CAIRO — Novelists work hard to acquire human experience. They search for characters who might inspire them. They go to unusual places to collect the necessary material for their novels.

I am lucky not to have had to undertake these adventures because I am both a novelist and a dentist.

The dentist’s profession enables him to see so many varied examples of humanity that his clinic sometimes resembles the backstage of a theater, where the performers, out of costume and minus makeup, are no longer acting.

I have treated the teeth of thousands of people, from the poorest peasant farmers to society ladies and government ministers, and I am always learning something new about human behavior.

A government minister in Egypt does not go to the dentist on his own. Instead, an entourage of sycophantic staffers sniffs all around the clinic like bloodhounds to make sure that everything is as it should be.

This tawdry drama epitomizes the philosophy of rule in dictatorial regimes, in which loyalty always comes ahead of efficiency as a condition for promotion.
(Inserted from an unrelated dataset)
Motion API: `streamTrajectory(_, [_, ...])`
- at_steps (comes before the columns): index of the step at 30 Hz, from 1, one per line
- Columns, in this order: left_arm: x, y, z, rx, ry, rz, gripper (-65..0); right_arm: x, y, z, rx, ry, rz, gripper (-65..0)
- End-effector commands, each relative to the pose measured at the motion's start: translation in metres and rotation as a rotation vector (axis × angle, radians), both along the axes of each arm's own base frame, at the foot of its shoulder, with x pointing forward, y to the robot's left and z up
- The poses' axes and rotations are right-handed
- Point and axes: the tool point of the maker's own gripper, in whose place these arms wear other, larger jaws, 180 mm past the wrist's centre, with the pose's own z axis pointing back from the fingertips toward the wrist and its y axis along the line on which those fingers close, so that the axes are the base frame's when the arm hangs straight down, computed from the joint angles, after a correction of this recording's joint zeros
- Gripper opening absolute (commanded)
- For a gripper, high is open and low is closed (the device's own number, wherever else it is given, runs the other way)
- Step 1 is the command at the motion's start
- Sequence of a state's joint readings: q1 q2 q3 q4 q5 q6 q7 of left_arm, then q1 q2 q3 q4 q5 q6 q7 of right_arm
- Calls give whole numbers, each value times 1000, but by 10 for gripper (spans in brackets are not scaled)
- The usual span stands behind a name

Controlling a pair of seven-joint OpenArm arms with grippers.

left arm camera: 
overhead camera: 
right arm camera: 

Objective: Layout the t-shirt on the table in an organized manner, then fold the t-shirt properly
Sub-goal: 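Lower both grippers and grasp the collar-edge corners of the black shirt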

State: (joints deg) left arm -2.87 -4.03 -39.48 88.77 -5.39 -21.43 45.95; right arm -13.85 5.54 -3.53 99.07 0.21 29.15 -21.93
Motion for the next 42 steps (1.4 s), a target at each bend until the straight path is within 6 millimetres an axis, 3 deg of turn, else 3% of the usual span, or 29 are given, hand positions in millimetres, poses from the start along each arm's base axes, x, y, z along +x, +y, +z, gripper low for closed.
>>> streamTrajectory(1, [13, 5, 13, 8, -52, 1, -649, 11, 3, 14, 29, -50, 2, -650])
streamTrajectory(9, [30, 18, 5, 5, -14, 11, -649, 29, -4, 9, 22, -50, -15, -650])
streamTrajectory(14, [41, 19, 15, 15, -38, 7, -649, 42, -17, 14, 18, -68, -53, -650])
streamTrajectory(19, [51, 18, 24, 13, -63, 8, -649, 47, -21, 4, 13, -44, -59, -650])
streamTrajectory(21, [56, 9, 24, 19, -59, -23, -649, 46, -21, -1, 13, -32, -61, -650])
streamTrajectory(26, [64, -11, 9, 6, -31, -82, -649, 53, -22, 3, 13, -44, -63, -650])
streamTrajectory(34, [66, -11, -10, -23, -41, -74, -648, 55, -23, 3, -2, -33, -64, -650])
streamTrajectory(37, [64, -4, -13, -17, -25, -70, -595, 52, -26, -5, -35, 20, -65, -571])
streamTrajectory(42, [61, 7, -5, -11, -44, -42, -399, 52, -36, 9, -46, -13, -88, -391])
I used to work as a dentist in a government institution. One day, as I was about to do a filling for a staffer, having placed a rubber dam over his mouth, the door opened and the director’s secretary came in to tell me that the big boss was on his way to the clinic to have his teeth looked at.

“The director doesn’t have an appointment,” I stated calmly.

“The director doesn’t need to have an appointment,” he said with incredulity. “Please get rid of this patient so that you can see the director.”

“I haven’t finished with this patient yet,” I told him angrily. “I don’t think you understand that the director is just a patient here.”

The secretary looked at me wide-eyed, then left, slamming the door behind him. I realized I was in for trouble, but I was not afraid. Nor was I sorry for having stood up for the principle.

During my exchange with the secretary, however, I had forgotten about the patient with the rubber dam over his mouth. He was gurgling and gesticulating as he tried to tell me something. The moment I removed the rubber dam, he leapt from the chair.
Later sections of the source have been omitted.